The expected output is every line of the data exactly as shown, minus the images.

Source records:
——————

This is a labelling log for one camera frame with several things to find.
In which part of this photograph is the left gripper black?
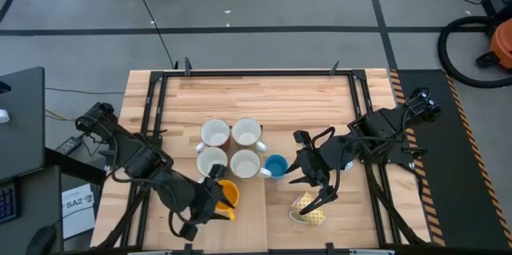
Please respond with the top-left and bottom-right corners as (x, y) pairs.
(178, 162), (238, 243)

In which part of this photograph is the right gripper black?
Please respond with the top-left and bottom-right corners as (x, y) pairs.
(285, 129), (351, 205)

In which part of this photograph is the orange mug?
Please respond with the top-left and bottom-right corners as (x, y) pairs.
(214, 179), (241, 221)

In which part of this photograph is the blue faceted mug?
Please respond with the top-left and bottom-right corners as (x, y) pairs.
(263, 153), (290, 180)

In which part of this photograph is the yellow white patterned mug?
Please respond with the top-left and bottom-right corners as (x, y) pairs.
(288, 190), (327, 227)

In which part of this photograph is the white grey mug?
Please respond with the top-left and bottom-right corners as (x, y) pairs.
(195, 146), (229, 184)

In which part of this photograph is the beige stoneware mug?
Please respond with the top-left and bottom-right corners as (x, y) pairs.
(230, 117), (268, 153)

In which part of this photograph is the red-brown stoneware mug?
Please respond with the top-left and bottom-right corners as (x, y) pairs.
(194, 118), (232, 154)

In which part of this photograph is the raised wooden shelf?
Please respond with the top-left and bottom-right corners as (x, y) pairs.
(202, 125), (269, 253)

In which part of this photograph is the white printed paper sheet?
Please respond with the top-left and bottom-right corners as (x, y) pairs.
(61, 182), (97, 241)

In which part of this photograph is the black hazard-striped floor mat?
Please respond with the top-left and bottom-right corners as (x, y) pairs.
(390, 69), (512, 251)

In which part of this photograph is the black power adapter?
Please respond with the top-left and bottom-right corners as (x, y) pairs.
(54, 136), (84, 157)

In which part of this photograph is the black computer mouse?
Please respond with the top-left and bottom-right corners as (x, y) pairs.
(25, 225), (58, 255)

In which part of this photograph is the black keyboard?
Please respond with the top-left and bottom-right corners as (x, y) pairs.
(0, 181), (20, 225)

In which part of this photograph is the orange vacuum cleaner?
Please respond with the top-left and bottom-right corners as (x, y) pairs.
(475, 18), (512, 73)

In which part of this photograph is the black cable bundle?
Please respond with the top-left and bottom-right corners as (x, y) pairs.
(95, 182), (155, 250)
(366, 165), (425, 246)

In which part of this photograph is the black metal table frame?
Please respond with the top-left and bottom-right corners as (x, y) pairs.
(119, 57), (431, 255)

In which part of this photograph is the black vacuum hose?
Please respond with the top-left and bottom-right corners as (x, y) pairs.
(437, 15), (512, 89)

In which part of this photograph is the thin grey cable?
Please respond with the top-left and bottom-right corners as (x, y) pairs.
(44, 86), (126, 96)

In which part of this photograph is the yellow cable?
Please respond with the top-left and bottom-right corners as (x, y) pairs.
(44, 109), (77, 122)

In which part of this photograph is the long black floor cable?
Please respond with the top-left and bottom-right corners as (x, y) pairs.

——————

= Solution for this problem =
This is a labelling log for one camera frame with several things to find.
In which part of this photograph is the left gripper black?
Please respond with the top-left and bottom-right corners as (x, y) pairs.
(178, 162), (238, 243)

In which part of this photograph is the right gripper black?
Please respond with the top-left and bottom-right corners as (x, y) pairs.
(285, 129), (351, 205)

In which part of this photograph is the orange mug?
Please respond with the top-left and bottom-right corners as (x, y) pairs.
(214, 179), (241, 221)

In which part of this photograph is the blue faceted mug?
Please respond with the top-left and bottom-right corners as (x, y) pairs.
(263, 153), (290, 180)

In which part of this photograph is the yellow white patterned mug?
Please respond with the top-left and bottom-right corners as (x, y) pairs.
(288, 190), (327, 227)

In which part of this photograph is the white grey mug?
Please respond with the top-left and bottom-right corners as (x, y) pairs.
(195, 146), (229, 184)

In which part of this photograph is the beige stoneware mug?
Please respond with the top-left and bottom-right corners as (x, y) pairs.
(230, 117), (268, 153)

In which part of this photograph is the red-brown stoneware mug?
Please respond with the top-left and bottom-right corners as (x, y) pairs.
(194, 118), (232, 154)

In which part of this photograph is the raised wooden shelf?
Please respond with the top-left and bottom-right corners as (x, y) pairs.
(202, 125), (269, 253)

In which part of this photograph is the white printed paper sheet?
Please respond with the top-left and bottom-right corners as (x, y) pairs.
(61, 182), (97, 241)

In which part of this photograph is the black hazard-striped floor mat?
Please respond with the top-left and bottom-right corners as (x, y) pairs.
(390, 69), (512, 251)

In which part of this photograph is the black power adapter?
Please respond with the top-left and bottom-right corners as (x, y) pairs.
(54, 136), (84, 157)

In which part of this photograph is the black computer mouse?
Please respond with the top-left and bottom-right corners as (x, y) pairs.
(25, 225), (58, 255)

In which part of this photograph is the black keyboard?
Please respond with the top-left and bottom-right corners as (x, y) pairs.
(0, 181), (20, 225)

In which part of this photograph is the orange vacuum cleaner?
Please respond with the top-left and bottom-right corners as (x, y) pairs.
(475, 18), (512, 73)

In which part of this photograph is the black cable bundle?
Please respond with the top-left and bottom-right corners as (x, y) pairs.
(95, 182), (155, 250)
(366, 165), (425, 246)

In which part of this photograph is the black metal table frame?
Please respond with the top-left and bottom-right corners as (x, y) pairs.
(119, 57), (431, 255)

In which part of this photograph is the black vacuum hose?
Please respond with the top-left and bottom-right corners as (x, y) pairs.
(437, 15), (512, 89)

In which part of this photograph is the thin grey cable?
Please respond with the top-left and bottom-right corners as (x, y) pairs.
(44, 86), (126, 96)

In which part of this photograph is the yellow cable?
Please respond with the top-left and bottom-right corners as (x, y) pairs.
(44, 109), (77, 122)

In which part of this photograph is the long black floor cable?
Please respond with the top-left and bottom-right corners as (x, y) pairs.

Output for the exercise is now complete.